Fiquei sem palavras. Era verdade: fui eu quem sempre tentou colar os cacos da nossa família. Fui eu quem ficou ao lado da mãe quando ele desaparecia durante dias. Fui eu quem pagou as contas quando ele perdeu o emprego.
— Porque é que fazes isto contigo próprio, Rui? — perguntei num sussurro.
Ele encolheu os ombros.
— Acho que nunca soube ser outra coisa senão um problema…
A mãe entrou nesse momento com uma caixa de pastéis de nata e tentou animar-nos com trivialidades sobre a vizinha do terceiro andar. Mas eu só conseguia olhar para Rui e ver um estranho onde antes via o meu irmão.
Na semana seguinte, Rui teve alta. A médica explicou-nos os cuidados necessários: medicação rigorosa, fisioterapia, acompanhamento psicológico. A mãe olhou para mim novamente com aquele olhar suplicante.
— Mariana…
Respirei fundo.
— Ele pode ficar comigo… por uns tempos.
O primeiro mês foi um inferno silencioso. Rui estava deprimido, passava horas a olhar pela janela do meu pequeno apartamento em Arroios. Eu tentava manter a rotina: trabalho, compras, consultas médicas. À noite discutíamos por coisas pequenas: o lixo por levar, a televisão demasiado alta, o cheiro a tabaco escondido no quarto dele.
Uma noite, explodi:
— Não aguento mais! Sempre fui eu a resolver tudo! E tu? Quando é que vais crescer?
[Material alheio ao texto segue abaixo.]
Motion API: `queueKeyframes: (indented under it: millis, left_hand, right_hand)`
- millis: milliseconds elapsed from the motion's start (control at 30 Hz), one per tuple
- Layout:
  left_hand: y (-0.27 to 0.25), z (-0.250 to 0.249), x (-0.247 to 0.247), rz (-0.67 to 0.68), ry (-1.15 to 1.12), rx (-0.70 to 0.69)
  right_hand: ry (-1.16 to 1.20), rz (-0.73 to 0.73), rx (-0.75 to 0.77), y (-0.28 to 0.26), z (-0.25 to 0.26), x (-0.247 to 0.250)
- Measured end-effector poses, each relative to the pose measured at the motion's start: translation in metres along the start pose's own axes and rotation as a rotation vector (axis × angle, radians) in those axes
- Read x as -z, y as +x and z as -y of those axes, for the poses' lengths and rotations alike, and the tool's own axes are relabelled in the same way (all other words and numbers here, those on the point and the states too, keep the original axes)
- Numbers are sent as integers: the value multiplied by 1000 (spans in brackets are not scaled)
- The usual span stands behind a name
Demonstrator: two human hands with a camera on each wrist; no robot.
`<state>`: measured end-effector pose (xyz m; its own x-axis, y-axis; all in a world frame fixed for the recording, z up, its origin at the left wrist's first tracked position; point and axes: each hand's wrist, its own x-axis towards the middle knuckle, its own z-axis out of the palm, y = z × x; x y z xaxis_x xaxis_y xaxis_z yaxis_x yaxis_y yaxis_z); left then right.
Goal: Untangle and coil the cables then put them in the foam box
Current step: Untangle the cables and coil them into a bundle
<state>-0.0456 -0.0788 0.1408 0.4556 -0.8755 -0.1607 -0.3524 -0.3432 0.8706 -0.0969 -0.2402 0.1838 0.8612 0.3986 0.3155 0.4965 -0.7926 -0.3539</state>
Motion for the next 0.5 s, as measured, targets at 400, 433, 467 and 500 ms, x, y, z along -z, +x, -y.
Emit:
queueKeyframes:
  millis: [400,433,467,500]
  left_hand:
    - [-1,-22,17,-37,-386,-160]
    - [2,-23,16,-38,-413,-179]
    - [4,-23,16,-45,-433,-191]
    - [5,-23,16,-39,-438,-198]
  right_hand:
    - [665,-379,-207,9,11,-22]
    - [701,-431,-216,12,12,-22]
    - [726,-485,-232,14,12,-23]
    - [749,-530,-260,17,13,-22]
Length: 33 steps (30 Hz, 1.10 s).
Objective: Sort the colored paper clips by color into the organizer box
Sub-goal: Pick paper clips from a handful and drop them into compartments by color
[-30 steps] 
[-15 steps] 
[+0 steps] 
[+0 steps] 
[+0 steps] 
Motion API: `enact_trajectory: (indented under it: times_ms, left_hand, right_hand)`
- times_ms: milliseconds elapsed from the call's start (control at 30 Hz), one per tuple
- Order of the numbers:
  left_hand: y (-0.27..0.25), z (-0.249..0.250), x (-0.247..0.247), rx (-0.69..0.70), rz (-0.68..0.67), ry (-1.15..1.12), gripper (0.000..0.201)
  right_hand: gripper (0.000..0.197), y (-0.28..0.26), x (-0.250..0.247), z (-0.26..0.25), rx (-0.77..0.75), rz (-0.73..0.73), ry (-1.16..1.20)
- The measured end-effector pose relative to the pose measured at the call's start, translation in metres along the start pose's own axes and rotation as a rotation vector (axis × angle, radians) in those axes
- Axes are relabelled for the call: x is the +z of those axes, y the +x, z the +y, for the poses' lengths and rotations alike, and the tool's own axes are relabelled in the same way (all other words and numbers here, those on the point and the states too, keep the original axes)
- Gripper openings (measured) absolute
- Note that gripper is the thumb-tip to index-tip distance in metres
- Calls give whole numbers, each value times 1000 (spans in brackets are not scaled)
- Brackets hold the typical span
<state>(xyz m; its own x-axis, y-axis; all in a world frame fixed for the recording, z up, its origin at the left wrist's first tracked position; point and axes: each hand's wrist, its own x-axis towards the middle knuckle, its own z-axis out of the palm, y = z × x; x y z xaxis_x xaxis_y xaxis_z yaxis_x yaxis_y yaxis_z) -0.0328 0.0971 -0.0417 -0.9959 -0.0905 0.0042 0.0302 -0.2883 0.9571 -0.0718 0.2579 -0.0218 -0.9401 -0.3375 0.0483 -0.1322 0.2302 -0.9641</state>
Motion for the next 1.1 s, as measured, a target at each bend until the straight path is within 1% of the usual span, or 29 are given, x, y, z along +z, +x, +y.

Rui chorou como nunca o tinha visto chorar antes.
— Desculpa… Eu não sei ser outra coisa…
Nesse momento percebi: talvez ele nunca mudasse. Talvez eu tivesse de aceitar que nem todas as feridas cicatrizam só porque queremos muito.
No Natal desse ano, sentámo-nos os três à mesa: eu, Rui e a mãe. O pai ligou do Porto para desejar boas festas. Houve um silêncio estranho entre nós, como se todos tivéssemos medo de dizer algo errado e estragar aquele frágil momento de paz.
Depois do jantar, Rui veio ter comigo à varanda.
— Obrigado por não me deixares sozinho… Sei que não mereço.
Olhei para ele e vi não só o irmão problemático, mas também o rapaz perdido que sempre procurou um lugar no mundo.
Hoje escrevo esta história sem saber se fiz bem ou mal. Será que devemos sempre perdoar quem nos magoou só porque partilhamos sangue? Ou será legítimo proteger-nos mesmo quando isso significa virar costas à família?
E vocês? O que fariam no meu lugar? Até onde vai o dever de cuidar dos nossos?